Hacker News new | ask | show | jobs
by rodgerd 3941 days ago
> I've heard good things about Oracle's RAC, but it's understandably intolerant of your screwing up its disks (SAN mis/re-configuring) when you aren't properly maintaining backups

There are a number of problems with RAC, some of which are people using it wrong, and some of which are inherent to RAC. "Using it wrong" covers things like people not understanding it's on shared storage so it's providing compute node resilience, not storage resilience, so they probably sould spend on some Dataguard (or equivalent) unless they want to be the DBA equivalent of the server admin who thinks you don't need backup because you've got RAID.

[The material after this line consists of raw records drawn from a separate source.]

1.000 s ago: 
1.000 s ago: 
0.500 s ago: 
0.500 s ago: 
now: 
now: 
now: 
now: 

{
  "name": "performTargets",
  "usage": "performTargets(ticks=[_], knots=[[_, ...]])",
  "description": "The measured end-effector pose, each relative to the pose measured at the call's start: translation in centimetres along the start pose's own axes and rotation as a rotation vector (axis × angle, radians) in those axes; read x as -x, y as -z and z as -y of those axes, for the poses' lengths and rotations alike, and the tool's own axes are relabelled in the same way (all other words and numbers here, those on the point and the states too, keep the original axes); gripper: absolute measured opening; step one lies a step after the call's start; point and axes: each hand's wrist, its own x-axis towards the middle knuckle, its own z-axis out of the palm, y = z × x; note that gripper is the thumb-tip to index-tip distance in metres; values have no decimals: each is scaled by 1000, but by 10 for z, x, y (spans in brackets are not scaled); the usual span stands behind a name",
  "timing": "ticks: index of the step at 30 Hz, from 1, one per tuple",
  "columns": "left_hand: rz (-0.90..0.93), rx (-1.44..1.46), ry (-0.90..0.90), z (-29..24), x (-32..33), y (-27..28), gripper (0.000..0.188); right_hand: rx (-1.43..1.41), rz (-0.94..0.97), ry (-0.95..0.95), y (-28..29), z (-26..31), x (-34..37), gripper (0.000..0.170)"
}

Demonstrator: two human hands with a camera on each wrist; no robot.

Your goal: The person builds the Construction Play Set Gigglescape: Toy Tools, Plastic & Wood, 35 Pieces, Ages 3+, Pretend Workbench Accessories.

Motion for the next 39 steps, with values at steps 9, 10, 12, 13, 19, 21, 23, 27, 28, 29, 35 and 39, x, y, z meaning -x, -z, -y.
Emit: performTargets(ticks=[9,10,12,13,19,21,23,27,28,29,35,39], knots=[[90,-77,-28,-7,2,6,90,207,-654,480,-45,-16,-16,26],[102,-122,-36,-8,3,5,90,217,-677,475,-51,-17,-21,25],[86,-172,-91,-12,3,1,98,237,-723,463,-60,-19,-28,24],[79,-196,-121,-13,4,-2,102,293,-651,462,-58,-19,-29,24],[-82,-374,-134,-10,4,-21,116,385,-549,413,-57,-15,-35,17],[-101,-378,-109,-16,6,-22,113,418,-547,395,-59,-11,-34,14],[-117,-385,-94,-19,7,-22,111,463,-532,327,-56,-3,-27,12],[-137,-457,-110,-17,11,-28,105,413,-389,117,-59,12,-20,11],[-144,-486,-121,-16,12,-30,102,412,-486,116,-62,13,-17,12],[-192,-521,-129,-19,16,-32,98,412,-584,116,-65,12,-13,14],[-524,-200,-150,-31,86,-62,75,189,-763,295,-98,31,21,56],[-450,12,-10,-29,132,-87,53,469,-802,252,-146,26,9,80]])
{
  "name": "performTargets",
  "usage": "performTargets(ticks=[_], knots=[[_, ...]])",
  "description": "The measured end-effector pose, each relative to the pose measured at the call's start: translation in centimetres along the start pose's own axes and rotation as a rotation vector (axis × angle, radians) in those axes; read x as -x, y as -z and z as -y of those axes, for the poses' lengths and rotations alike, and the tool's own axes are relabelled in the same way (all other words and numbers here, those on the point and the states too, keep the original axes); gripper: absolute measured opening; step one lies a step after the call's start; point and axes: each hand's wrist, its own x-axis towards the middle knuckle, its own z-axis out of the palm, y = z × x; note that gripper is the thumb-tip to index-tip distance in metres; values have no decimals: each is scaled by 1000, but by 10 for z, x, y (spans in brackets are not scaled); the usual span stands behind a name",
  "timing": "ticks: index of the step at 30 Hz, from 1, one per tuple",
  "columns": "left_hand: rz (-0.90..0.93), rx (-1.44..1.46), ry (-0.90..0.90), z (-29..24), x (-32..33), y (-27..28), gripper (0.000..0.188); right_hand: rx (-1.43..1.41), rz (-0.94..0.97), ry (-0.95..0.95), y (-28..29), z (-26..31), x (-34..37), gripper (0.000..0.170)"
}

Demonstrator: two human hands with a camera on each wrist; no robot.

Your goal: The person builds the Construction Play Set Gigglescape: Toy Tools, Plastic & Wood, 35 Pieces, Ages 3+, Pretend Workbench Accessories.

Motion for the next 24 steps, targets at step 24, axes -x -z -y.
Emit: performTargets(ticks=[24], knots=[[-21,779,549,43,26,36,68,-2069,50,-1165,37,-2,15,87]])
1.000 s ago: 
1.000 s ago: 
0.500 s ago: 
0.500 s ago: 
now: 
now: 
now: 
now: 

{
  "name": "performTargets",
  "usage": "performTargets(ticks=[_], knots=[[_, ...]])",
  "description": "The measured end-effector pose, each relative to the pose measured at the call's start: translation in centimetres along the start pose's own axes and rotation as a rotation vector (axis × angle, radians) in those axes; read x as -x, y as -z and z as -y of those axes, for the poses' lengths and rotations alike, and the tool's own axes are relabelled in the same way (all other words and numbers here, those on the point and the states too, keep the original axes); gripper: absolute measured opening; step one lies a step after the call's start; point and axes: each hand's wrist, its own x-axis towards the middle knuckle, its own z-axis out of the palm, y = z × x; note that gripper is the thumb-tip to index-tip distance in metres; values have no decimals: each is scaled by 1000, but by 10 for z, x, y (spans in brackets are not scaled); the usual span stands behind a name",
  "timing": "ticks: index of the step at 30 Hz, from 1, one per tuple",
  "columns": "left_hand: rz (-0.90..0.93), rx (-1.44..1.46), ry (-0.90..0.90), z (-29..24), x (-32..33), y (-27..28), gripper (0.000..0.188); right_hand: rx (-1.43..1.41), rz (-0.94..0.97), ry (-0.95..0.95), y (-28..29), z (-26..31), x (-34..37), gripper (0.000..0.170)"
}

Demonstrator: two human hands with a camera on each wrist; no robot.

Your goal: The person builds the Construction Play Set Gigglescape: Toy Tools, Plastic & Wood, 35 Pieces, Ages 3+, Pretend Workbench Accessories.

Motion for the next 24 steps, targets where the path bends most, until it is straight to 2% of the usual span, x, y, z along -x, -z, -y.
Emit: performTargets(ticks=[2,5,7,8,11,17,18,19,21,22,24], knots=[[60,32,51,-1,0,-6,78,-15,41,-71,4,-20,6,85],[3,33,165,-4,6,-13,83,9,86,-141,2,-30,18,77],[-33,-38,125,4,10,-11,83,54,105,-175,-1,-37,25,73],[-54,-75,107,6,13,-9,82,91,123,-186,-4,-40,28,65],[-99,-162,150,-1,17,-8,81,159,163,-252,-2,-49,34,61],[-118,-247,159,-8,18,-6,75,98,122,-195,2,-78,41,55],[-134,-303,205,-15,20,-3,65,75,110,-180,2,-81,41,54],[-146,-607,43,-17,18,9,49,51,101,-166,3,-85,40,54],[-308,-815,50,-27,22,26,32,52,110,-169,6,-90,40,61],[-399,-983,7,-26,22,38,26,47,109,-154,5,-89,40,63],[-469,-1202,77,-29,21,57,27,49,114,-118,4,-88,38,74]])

The built-in problems come from the fact Oracle ASM doesn't check[1] the signatures on disks/LUNS presented to it. So if the SAN admin, I don't know, manages to somehow reverse the mappings for one LUN of 30 between the stress RAC and the dev RAC, Oracle will not start and say "that ASM disk has the stress signature on it"; Oracle will overwrite the stress LUN with dev data for a while, then go to read it, then discover it doesn't have the on-disk structure it expects, then crash with a SEGV or other entertaining but unhelpful error. But only after it's irretrvably corrupted the ASM group, of course.

[1] as of 10g, the last time I hit this problem.